Exercise prompt =>
Transcribe the full listing without changing a word, and omit its pictures.

Data shown =>
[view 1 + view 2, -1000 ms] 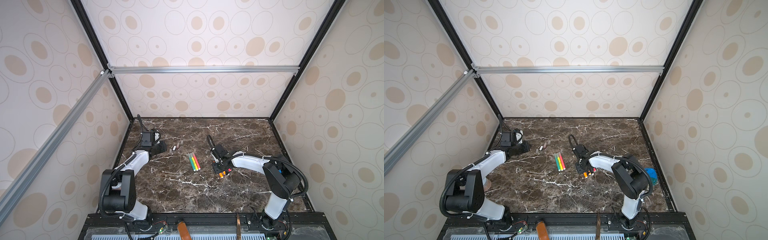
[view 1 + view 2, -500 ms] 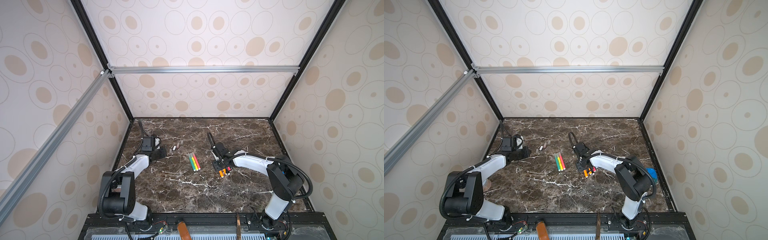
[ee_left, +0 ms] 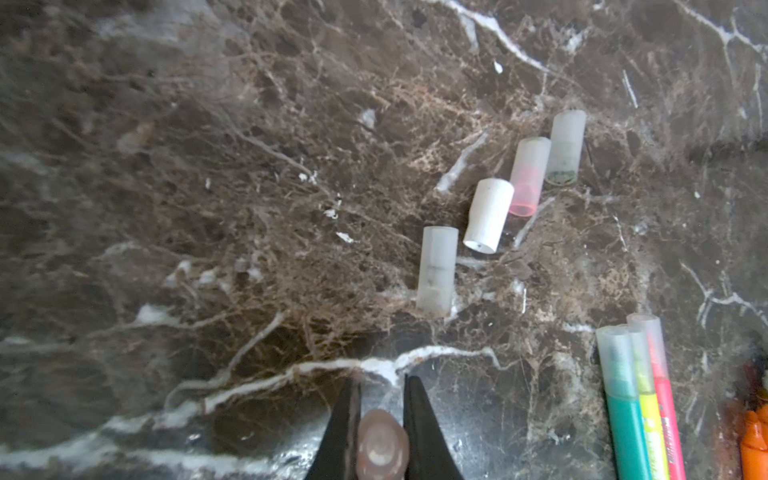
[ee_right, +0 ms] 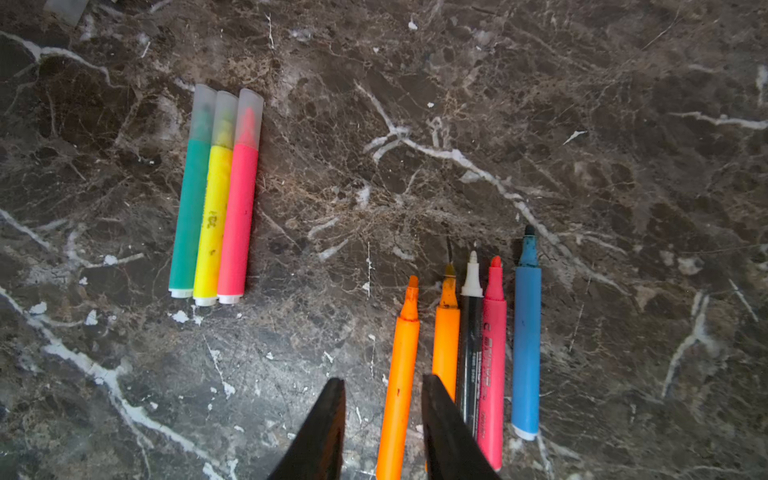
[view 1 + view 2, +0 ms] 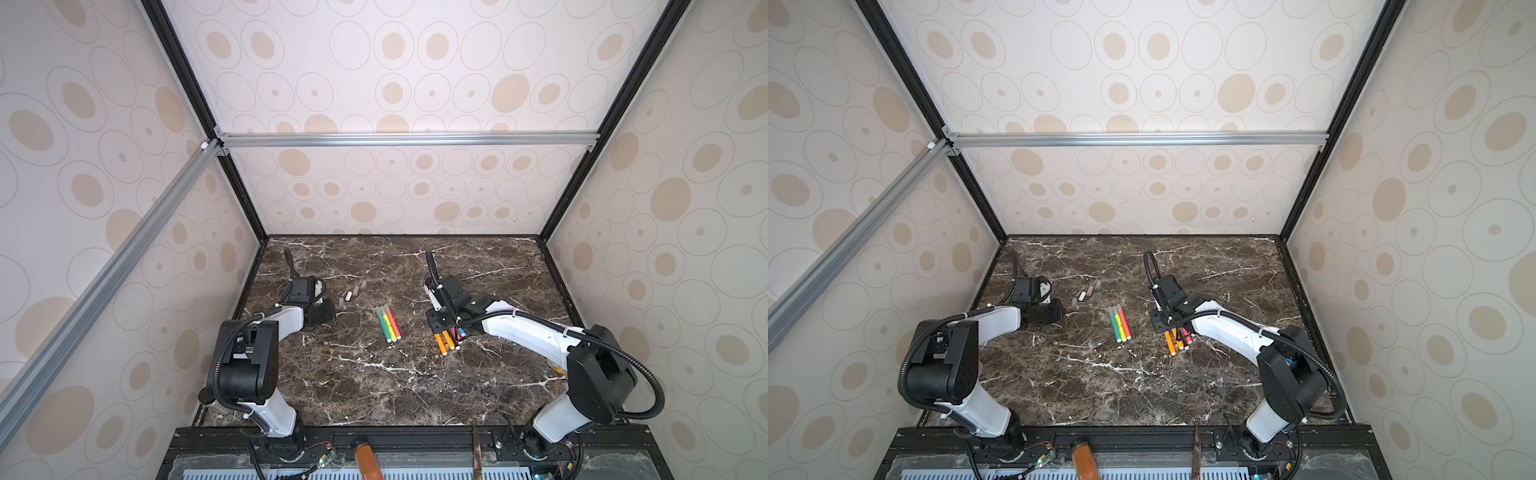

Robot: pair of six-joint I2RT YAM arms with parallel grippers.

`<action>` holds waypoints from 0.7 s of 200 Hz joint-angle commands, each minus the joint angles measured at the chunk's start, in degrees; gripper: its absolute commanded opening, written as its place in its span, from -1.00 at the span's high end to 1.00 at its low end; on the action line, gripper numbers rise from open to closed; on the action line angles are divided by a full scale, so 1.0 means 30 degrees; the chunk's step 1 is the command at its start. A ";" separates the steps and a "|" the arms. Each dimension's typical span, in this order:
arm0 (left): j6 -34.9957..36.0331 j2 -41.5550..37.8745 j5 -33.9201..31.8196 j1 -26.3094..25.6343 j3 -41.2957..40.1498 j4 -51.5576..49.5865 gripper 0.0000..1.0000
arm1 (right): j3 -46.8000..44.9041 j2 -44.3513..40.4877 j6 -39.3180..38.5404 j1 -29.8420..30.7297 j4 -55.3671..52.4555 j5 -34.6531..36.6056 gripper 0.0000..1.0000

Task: Remove pen caps from pens
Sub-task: Place the pen cap at the middle-left of the table.

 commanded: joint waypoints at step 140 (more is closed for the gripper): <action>0.0536 0.2939 0.0260 0.0156 0.2612 0.0863 0.48 | 0.1102 0.1426 0.0520 0.0080 -0.0296 -0.1003 0.32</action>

Solution to this task =>
[view 1 + view 2, -1000 ms] 
[view 1 + view 2, -500 ms] 
[ee_left, +0 ms] 
[ee_right, +0 ms] 
[view 1 + view 2, +0 ms] 

Robot: pair of six-joint I2RT YAM arms with parallel grippers.

`<action>` holds waypoints from 0.7 s of 200 Hz joint-angle commands, each minus the joint angles measured at the chunk's start, in degrees; gripper: its absolute commanded opening, written as its place in its span, from -1.00 at the span's high end to 1.00 at its low end; on the action line, gripper numbers rise from open to closed; on the action line angles are divided by a full scale, so 1.0 means 30 degrees; the chunk's step 1 is the command at its start. A ";" separates the steps and a "|" the arms. Each dimension's typical span, in this order:
arm0 (left): j6 -34.9957..36.0331 j2 -41.5550..37.8745 j5 -33.9201..31.8196 j1 -26.3094..25.6343 j3 -41.2957..40.1498 j4 -51.5576..49.5865 gripper 0.0000..1.0000
arm1 (right): j3 -46.8000..44.9041 j2 -44.3513..40.4877 j6 -39.3180..38.5404 j1 -29.8420..30.7297 j4 -55.3671..52.4555 j5 -34.6531..36.6056 gripper 0.0000..1.0000

Task: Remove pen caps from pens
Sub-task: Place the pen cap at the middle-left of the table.

 commanded: joint waypoints at step 140 (more is closed for the gripper): <action>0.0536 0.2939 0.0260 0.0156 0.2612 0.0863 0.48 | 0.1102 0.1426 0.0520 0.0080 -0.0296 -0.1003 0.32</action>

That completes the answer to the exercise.